__Problem statement__:
Nothing outside the range is wanted. Repeat exactly the lines below from the one with "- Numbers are" through the one with "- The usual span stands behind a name".

(Input data)

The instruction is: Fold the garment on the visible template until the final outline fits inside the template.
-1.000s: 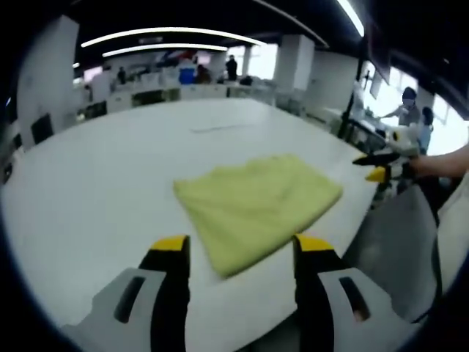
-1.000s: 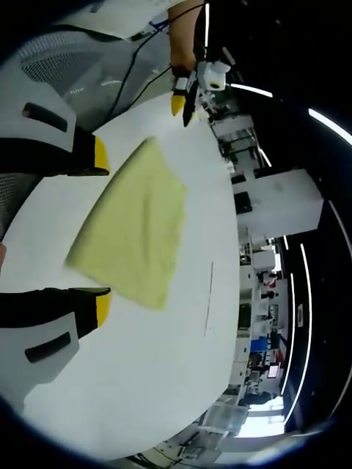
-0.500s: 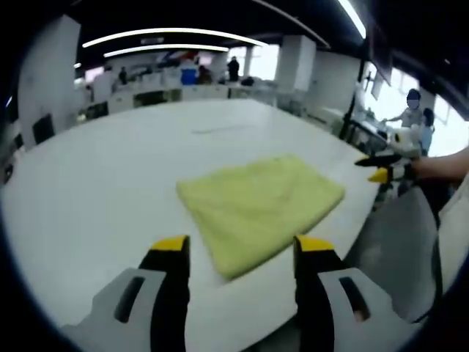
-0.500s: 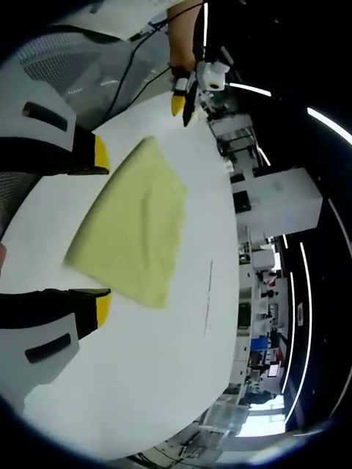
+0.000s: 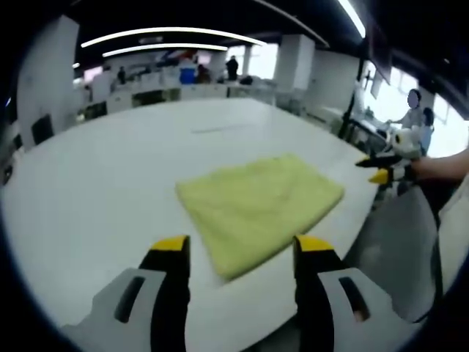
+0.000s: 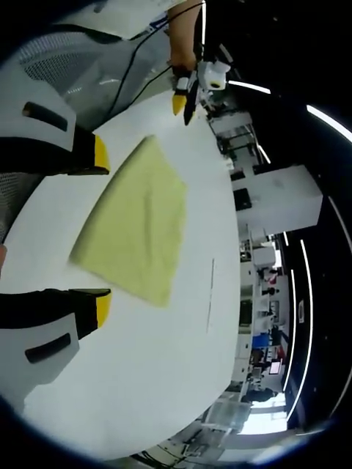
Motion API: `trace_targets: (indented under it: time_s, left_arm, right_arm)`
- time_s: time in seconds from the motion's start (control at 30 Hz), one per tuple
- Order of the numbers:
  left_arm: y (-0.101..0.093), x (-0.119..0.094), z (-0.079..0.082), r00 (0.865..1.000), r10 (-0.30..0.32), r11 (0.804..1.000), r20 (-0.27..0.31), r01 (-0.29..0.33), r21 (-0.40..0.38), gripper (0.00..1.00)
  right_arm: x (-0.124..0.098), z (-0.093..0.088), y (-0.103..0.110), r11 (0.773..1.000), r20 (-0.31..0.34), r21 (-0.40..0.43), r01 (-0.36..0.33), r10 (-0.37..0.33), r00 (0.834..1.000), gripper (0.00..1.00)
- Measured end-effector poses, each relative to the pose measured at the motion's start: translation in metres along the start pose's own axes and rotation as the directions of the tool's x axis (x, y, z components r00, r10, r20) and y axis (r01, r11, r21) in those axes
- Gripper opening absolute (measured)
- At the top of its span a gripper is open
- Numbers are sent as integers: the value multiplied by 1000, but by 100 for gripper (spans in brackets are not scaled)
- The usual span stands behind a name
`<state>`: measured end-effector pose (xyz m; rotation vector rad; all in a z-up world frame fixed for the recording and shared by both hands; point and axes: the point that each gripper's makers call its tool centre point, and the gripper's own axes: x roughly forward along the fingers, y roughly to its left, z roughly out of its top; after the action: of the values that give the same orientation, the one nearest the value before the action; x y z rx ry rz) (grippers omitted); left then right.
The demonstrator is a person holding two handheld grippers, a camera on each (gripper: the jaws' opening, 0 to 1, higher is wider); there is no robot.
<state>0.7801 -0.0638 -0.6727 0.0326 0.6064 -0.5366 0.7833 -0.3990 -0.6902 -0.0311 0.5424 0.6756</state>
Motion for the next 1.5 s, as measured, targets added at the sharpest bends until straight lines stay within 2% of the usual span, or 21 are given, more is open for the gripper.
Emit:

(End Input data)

__Response below__:
- Numbers are sent as integers: the value multiplied by 1000, but by 100 for gripper (spans in brackets are not scaled)
- The usual span stands behind a name

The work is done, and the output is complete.